[Data for this exercise — start]
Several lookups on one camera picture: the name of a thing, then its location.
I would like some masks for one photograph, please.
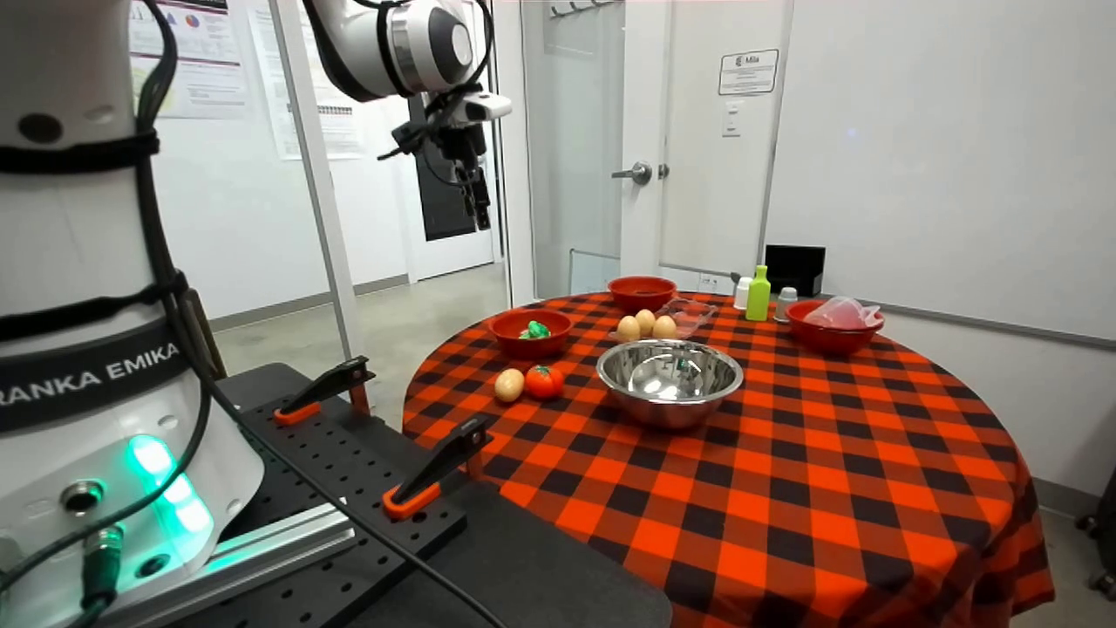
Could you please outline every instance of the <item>red checkered tablecloth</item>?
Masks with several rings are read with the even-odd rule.
[[[486,325],[416,374],[404,432],[431,445],[496,416],[482,472],[499,493],[617,557],[676,623],[1007,623],[1054,598],[1036,493],[1005,424],[953,374],[876,333],[850,358],[688,291],[692,330],[739,358],[743,388],[693,432],[629,420],[596,380],[606,291],[561,296],[566,395],[499,404],[508,361]]]

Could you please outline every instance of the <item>egg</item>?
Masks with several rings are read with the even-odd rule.
[[[651,309],[639,309],[633,320],[639,320],[639,333],[651,333],[651,329],[656,329],[656,313]]]
[[[499,375],[496,375],[496,397],[499,402],[517,402],[518,395],[522,395],[522,374],[518,368],[502,368]]]
[[[633,340],[633,339],[642,339],[639,320],[633,320],[633,317],[620,317],[620,325],[617,325],[617,339],[620,339],[620,340]]]
[[[656,317],[651,333],[656,339],[674,339],[676,333],[676,320],[674,317]]]

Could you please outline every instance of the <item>metal bowl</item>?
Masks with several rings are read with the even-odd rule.
[[[743,368],[701,340],[644,339],[606,348],[596,375],[629,417],[651,430],[693,430],[739,391]]]

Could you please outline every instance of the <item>black stand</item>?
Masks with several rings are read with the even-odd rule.
[[[251,416],[253,440],[282,445],[314,480],[345,496],[357,512],[386,531],[409,552],[428,557],[445,579],[477,596],[508,628],[568,623],[668,623],[668,598],[642,584],[620,563],[557,534],[531,512],[502,503],[488,483],[445,480],[445,496],[416,520],[392,523],[378,498],[399,483],[422,448],[380,417],[357,417],[349,404],[328,402],[321,417],[280,432],[268,416],[308,375],[288,366],[260,366],[224,380],[224,391]],[[268,459],[268,477],[242,531],[282,520],[321,503],[288,468]],[[282,623],[402,623],[471,628],[482,615],[465,608],[394,552],[363,537],[314,567],[299,567],[248,594],[199,610],[179,623],[196,628],[282,628]]]

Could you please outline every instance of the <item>door handle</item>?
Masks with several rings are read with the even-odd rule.
[[[613,179],[630,179],[633,186],[647,186],[651,181],[651,167],[647,163],[633,163],[629,170],[613,170]]]

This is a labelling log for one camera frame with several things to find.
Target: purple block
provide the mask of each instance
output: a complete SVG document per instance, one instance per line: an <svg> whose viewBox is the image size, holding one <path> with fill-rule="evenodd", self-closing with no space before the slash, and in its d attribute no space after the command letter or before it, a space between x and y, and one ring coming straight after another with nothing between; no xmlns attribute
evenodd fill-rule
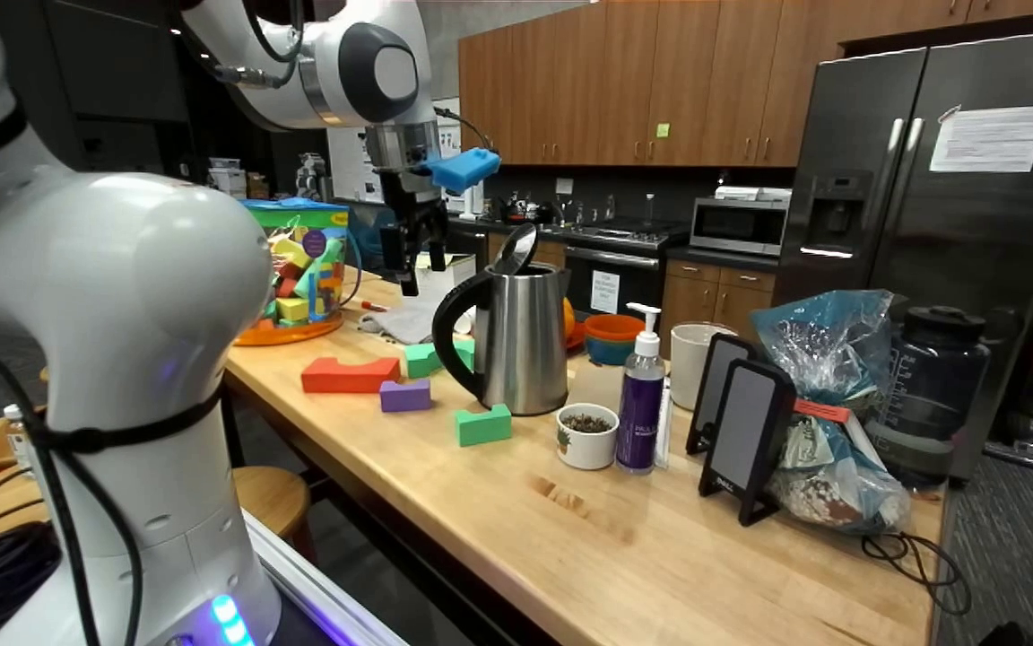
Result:
<svg viewBox="0 0 1033 646"><path fill-rule="evenodd" d="M382 381L382 412L432 409L432 381Z"/></svg>

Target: snack bag
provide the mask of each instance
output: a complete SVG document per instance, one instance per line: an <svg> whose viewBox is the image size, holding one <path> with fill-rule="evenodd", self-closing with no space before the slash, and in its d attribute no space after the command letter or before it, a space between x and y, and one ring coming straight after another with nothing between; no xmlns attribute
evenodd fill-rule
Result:
<svg viewBox="0 0 1033 646"><path fill-rule="evenodd" d="M889 302L889 292L826 292L755 316L765 353L800 393L771 475L771 495L800 519L879 536L913 510L862 428L885 376Z"/></svg>

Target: wooden table
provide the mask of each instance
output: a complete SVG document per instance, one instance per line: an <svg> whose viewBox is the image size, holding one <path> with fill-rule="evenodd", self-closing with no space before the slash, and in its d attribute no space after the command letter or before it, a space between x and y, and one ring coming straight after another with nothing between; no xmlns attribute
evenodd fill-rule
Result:
<svg viewBox="0 0 1033 646"><path fill-rule="evenodd" d="M394 287L371 279L363 297L390 305ZM459 450L452 409L474 399L450 372L434 376L426 412L306 394L298 372L321 357L400 357L357 318L323 342L232 348L232 393L284 415L298 450L363 482L553 639L928 643L924 589L862 556L856 539L791 515L740 529L733 495L699 499L684 412L672 412L649 475L581 475L561 464L553 415L516 415L512 443ZM907 531L939 539L939 519L939 495L916 499Z"/></svg>

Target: microwave
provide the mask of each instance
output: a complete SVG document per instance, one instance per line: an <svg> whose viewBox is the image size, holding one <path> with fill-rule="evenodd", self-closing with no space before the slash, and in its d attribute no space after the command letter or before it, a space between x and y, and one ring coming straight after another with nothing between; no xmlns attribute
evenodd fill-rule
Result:
<svg viewBox="0 0 1033 646"><path fill-rule="evenodd" d="M791 189L755 198L695 198L689 249L779 260Z"/></svg>

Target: blue clamp
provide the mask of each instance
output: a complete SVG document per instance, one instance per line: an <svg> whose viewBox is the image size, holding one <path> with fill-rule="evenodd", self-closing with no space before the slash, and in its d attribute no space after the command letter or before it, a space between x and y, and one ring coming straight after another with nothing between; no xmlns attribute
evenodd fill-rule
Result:
<svg viewBox="0 0 1033 646"><path fill-rule="evenodd" d="M464 194L484 177L494 177L504 168L504 159L489 149L469 149L455 159L426 159L425 168L434 177L443 189Z"/></svg>

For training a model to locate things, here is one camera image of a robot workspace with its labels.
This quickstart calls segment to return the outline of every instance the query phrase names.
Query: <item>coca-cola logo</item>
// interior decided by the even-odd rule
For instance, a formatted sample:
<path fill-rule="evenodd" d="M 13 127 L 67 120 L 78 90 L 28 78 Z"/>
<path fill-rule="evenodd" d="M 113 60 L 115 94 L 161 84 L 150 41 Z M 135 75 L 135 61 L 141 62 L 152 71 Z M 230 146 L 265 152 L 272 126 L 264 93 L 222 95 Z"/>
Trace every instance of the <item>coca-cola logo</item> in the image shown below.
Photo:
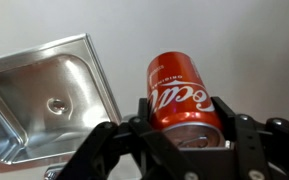
<path fill-rule="evenodd" d="M 149 99 L 151 101 L 151 111 L 155 113 L 157 110 L 166 107 L 172 101 L 183 102 L 187 99 L 192 99 L 196 102 L 196 109 L 204 112 L 214 111 L 214 106 L 209 102 L 205 88 L 197 83 L 174 80 L 169 83 L 161 84 L 160 86 L 169 86 L 164 92 L 159 95 L 158 89 L 152 91 Z"/>

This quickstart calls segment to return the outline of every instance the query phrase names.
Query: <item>sink drain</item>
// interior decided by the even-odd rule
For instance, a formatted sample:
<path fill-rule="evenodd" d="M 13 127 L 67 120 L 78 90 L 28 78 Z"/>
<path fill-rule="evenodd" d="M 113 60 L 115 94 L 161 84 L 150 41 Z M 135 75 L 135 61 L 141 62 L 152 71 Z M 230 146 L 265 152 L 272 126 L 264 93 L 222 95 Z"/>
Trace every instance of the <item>sink drain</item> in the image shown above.
<path fill-rule="evenodd" d="M 60 99 L 51 98 L 47 102 L 49 110 L 55 114 L 63 114 L 68 110 L 65 102 Z"/>

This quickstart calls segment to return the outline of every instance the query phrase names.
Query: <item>sink rim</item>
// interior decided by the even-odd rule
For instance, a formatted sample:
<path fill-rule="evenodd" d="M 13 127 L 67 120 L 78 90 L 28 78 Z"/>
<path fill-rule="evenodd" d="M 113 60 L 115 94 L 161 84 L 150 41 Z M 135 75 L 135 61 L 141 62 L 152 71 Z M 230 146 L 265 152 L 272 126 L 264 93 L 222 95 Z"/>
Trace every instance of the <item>sink rim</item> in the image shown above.
<path fill-rule="evenodd" d="M 88 34 L 67 37 L 19 53 L 2 56 L 0 57 L 0 73 L 42 62 L 59 55 L 72 55 L 78 57 L 87 66 L 90 76 L 93 78 L 95 88 L 106 110 L 108 119 L 120 124 L 120 112 Z M 42 159 L 32 161 L 28 160 L 20 163 L 3 162 L 0 160 L 0 172 L 67 162 L 74 152 L 75 151 L 65 152 Z"/>

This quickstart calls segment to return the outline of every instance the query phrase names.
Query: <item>sink basin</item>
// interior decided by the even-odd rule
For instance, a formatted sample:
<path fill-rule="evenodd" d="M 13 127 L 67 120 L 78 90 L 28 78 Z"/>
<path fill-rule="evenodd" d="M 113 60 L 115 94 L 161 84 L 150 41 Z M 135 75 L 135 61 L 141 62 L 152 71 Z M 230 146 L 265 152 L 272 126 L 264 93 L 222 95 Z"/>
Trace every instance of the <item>sink basin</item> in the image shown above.
<path fill-rule="evenodd" d="M 66 162 L 120 120 L 88 35 L 0 58 L 0 172 Z"/>

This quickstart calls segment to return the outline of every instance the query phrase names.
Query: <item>soda can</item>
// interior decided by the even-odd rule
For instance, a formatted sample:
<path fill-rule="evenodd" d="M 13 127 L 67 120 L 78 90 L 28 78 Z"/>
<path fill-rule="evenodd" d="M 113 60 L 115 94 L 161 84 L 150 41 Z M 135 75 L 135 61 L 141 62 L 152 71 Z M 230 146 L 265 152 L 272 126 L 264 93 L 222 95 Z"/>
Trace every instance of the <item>soda can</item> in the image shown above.
<path fill-rule="evenodd" d="M 190 57 L 167 52 L 147 70 L 150 124 L 179 148 L 224 146 L 221 121 Z"/>

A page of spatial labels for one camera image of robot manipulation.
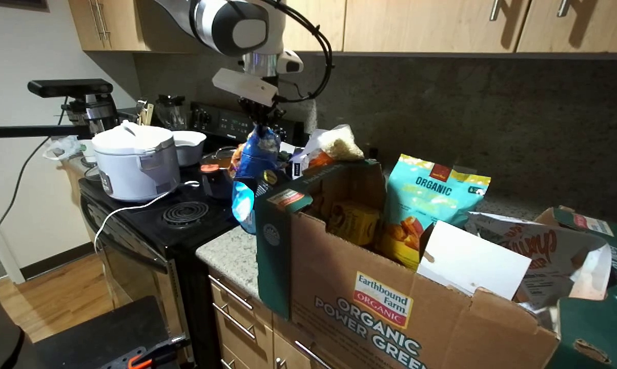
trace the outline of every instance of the dark backsplash
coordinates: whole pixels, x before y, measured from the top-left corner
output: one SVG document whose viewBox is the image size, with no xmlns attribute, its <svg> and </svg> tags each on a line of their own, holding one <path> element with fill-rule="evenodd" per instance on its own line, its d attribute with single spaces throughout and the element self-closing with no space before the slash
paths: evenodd
<svg viewBox="0 0 617 369">
<path fill-rule="evenodd" d="M 142 94 L 236 106 L 211 86 L 234 59 L 136 56 Z M 319 128 L 351 123 L 388 170 L 400 151 L 491 174 L 490 197 L 569 206 L 617 220 L 617 64 L 336 57 Z M 308 59 L 302 93 L 321 68 Z M 302 106 L 286 106 L 300 116 Z"/>
</svg>

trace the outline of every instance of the white rice cooker
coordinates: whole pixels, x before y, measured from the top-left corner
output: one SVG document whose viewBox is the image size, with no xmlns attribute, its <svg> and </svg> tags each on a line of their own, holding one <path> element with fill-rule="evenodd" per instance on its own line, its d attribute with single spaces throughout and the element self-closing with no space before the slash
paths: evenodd
<svg viewBox="0 0 617 369">
<path fill-rule="evenodd" d="M 121 126 L 92 138 L 100 182 L 116 200 L 143 204 L 180 185 L 174 135 L 161 128 Z"/>
</svg>

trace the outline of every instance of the white wall
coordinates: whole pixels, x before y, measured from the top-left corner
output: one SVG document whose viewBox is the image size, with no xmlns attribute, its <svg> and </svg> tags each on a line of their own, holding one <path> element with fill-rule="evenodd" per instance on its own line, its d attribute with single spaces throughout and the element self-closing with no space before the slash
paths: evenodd
<svg viewBox="0 0 617 369">
<path fill-rule="evenodd" d="M 115 86 L 116 106 L 130 106 L 136 97 L 132 57 L 88 57 L 78 43 L 66 0 L 47 0 L 47 11 L 0 6 L 0 126 L 53 126 L 63 98 L 38 98 L 29 81 L 105 78 Z M 109 68 L 123 90 L 94 61 Z M 5 210 L 18 168 L 42 138 L 0 139 L 0 216 Z M 0 260 L 12 278 L 23 266 L 88 241 L 71 182 L 54 163 L 34 155 L 20 185 L 18 200 L 0 230 Z"/>
</svg>

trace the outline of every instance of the stovetop
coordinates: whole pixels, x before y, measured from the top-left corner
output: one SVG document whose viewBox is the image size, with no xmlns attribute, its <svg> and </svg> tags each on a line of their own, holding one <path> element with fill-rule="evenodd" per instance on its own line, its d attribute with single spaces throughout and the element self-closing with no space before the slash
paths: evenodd
<svg viewBox="0 0 617 369">
<path fill-rule="evenodd" d="M 80 193 L 84 200 L 99 204 L 106 212 L 142 206 L 111 199 L 103 191 L 99 176 L 82 179 Z M 206 197 L 196 185 L 183 185 L 154 206 L 136 212 L 121 212 L 116 218 L 164 257 L 177 248 L 195 251 L 236 226 L 230 216 L 230 204 Z"/>
</svg>

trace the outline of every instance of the granite countertop
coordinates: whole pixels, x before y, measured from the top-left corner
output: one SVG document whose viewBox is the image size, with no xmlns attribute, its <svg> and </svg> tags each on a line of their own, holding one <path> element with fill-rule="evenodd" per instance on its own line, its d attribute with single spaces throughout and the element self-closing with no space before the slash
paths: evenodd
[Data for this exercise — finish]
What is needed:
Please list every line of the records that contains "things".

Answer to this task:
This is a labelling log for one camera frame with several things to find.
For training a model to locate things, here is one camera image of a robot workspace with its labels.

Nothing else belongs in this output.